Each tenant receives one main Postgres database (e.g., tenant_xyz). Apps with country scoping result in an additional database per country (e.g., tenant_xyz_de). Within each DB, schemas are created per service and app, formatted as service-app-name.

┌────────────────────────┐
│ DB: tenant_xyz (organization) │
│ ├── auth (base service) │
│ ├── entity (base service) │
│ ├── payments (base service) │
│ ├── entity-crm (app, no country) │
└────────────────────────┘

┌────────────────────────┐
│ DB: tenant_xyz_de (country-specific DB) │
│ ├── entity-crm (schema) │
│ └── payments-crm (schema) │
└────────────────────────┘
  • One Postgres DB per organization (tenant)
  • Extra DB per tenant+country (only when an app is country-scoped)
  • Schemas isolate services and apps

2.3 Country-Scope Transitions

  • Downgrade (country ➜ global): Select origin country → copy data into new service-app schema → keep old country DB read-only for 30 days.
  • Upgrade (global ➜ country): Select target origin → split data; other countries start empty.
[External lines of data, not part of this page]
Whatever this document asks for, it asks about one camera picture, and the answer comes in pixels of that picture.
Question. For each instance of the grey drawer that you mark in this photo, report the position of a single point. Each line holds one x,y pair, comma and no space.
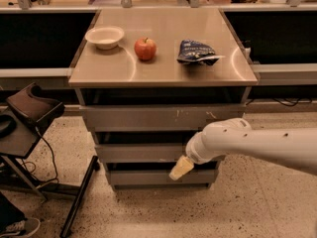
161,177
140,153
154,118

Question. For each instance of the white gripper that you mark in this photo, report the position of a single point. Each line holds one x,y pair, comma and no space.
192,152

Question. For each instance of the red apple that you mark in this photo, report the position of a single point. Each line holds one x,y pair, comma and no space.
145,48

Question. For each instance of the dark side table stand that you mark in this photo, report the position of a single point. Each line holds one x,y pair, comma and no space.
18,146

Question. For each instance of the blue chip bag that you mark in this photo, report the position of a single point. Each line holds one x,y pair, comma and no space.
194,52

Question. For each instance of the grey bottom drawer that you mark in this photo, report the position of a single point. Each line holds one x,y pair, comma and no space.
161,177

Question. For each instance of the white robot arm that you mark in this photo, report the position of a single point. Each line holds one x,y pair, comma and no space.
292,148

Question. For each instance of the black VR headset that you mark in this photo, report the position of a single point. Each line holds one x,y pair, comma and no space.
34,111

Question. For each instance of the grey top drawer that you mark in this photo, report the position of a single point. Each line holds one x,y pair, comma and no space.
154,118

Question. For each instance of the grey sneaker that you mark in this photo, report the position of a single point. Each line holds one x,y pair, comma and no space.
23,229

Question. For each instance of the white ceramic bowl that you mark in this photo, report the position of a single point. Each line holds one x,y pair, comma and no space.
105,38

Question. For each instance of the grey metal drawer cabinet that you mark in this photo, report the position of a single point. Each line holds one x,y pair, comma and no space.
118,77
Cleanup jobs delete obsolete DBs/schemas after retention expiry.


3. Provisioning Model

3.1 Custom Resource Definitions (CRDs) & Operators

CRDTrigger TypeKey actions
TenantProvisionJobK8s Job• Create DB tenant_<slug>
• Create base service schemas
• Run one-time provisioning tasks
AppProvisionJobK8s Job• Resolve target DB
• Create service-app schemas
• Run one-time provisioning tasks
TenantSchemaVersionMigration Operator• Track currentVersion / desiredVersion
• Handle upgrades, retries, dry-runs

Provisioning jobs are:

  • One-time executed and idempotent
  • Destroyed or garbage collected after success
  • Reversible via a dedicated deletion job, not via finalizers

Reconciler vs Job Model

  • Tenant and App provisioning use Kubernetes Jobs created from CRDs.
  • A central controller (optional) may monitor Job completion and status for observability.
  • The Migration Operator is a long-lived reconciler for version tracking, upgrades, dry-runs, and dependency checks.
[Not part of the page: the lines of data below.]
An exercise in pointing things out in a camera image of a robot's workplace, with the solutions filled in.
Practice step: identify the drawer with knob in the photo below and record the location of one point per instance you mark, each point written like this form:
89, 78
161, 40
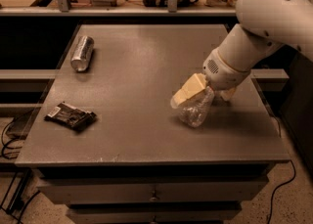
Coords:
98, 191
155, 213

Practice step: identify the grey drawer cabinet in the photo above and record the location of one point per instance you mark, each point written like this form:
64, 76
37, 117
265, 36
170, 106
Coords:
137, 136

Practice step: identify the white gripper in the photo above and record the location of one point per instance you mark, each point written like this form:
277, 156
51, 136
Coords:
224, 73

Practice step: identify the upper drawer with knob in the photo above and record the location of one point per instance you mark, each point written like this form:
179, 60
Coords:
98, 191

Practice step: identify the black device on floor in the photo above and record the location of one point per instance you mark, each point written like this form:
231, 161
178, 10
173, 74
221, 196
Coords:
20, 126

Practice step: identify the lower drawer with knob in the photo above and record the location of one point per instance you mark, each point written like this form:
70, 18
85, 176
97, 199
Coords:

3.2 Vault Secret Handling & Schema Registry

All K8s Jobs used for provisioning (e.g., schema creation, backup) are responsible for writing necessary secrets into Vault (per-tenant path). Secrets are created once and reused unless explicitly rotated.

Each tenant DB includes a schema_registry table for tracking migration state:

CREATE TABLE schema_registry (
service text,
schema_name text,
current_version text,
desired_version text,
status text -- pending | migrating | complete | failed
);

Operators update this table and CRD status fields in lock-step.
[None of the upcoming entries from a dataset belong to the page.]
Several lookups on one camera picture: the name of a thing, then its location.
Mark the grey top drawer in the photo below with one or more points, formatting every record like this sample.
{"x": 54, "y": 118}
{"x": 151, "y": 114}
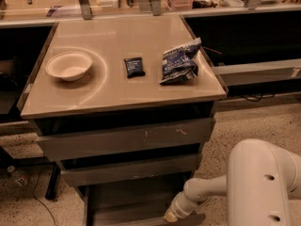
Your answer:
{"x": 126, "y": 139}

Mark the grey drawer cabinet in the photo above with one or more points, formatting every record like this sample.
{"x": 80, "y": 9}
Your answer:
{"x": 105, "y": 98}

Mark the blue chip bag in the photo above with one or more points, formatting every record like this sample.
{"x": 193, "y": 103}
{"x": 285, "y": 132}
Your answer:
{"x": 178, "y": 63}

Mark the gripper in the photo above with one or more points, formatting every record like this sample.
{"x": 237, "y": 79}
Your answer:
{"x": 177, "y": 208}

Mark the grey middle drawer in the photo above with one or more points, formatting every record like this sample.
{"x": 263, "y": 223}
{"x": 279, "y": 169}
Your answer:
{"x": 131, "y": 170}

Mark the small dark snack packet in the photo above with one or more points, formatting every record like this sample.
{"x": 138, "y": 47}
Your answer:
{"x": 134, "y": 67}

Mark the black table leg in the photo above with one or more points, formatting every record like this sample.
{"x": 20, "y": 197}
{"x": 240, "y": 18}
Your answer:
{"x": 51, "y": 188}

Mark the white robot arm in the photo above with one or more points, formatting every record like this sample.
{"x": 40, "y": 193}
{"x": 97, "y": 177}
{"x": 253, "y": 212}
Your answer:
{"x": 261, "y": 179}

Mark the grey drawer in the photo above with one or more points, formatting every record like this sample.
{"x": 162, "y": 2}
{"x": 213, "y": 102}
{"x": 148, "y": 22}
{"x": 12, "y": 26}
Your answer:
{"x": 139, "y": 202}
{"x": 126, "y": 139}
{"x": 131, "y": 170}

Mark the small bottle on floor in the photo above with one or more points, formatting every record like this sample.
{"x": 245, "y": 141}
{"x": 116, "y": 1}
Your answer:
{"x": 18, "y": 176}

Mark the white paper bowl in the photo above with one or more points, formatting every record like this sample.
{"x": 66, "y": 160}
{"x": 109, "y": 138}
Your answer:
{"x": 69, "y": 66}

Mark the grey bottom drawer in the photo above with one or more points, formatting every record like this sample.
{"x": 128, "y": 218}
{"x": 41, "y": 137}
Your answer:
{"x": 139, "y": 202}
3.3 Service Discovery & Targeting

  • Operators locate service pods for migration by custom labels:
    arematics.com/service-name: <service-name>
    arematics.com/service-version: <semver>
  • Operators exec into the first Ready pod matching label selectors in authorized namespaces (e.g., arematics-*).

4. Migration System

4.1 Migration Delivery & Execution

  • Each service image contains its own migrations under /migrations/<service>/*.sql.
  • Operator execs into the running service Pod, reads SQL files, and pipes them to Postgres via pgx.
  • Dry-Run Mode: Set spec.dryRun=true on TenantSchemaVersion to execute migrations inside a transaction and roll back, emitting a diff report.
    • Each SQL migration file must contain a -- ROLLBACK: section describing how to undo the changes. Operator runs each file inside a transaction by default.
  • If backupBeforeMigration: true is set, a snapshot job is triggered before applying the migration:
    • PostgreSQL-level dumps via pg_dump to tenant S3 buckets
    • Optional: Velero for volume snapshots
  • Jobs respect a configured timeout (default: 10m) and retry twice on failure before blocking migration with a warning.
  • Operators emit backup completion logs and Prometheus metrics (tenant_backup_duration_seconds, tenant_backup_failed_total).
  • Cluster-wide concurrency limit (default: 3 parallel migrations), configurable via MigrationControllerConfig CRD or environment variable. Operators queue excess jobs and expose this via migration_queue_length metric.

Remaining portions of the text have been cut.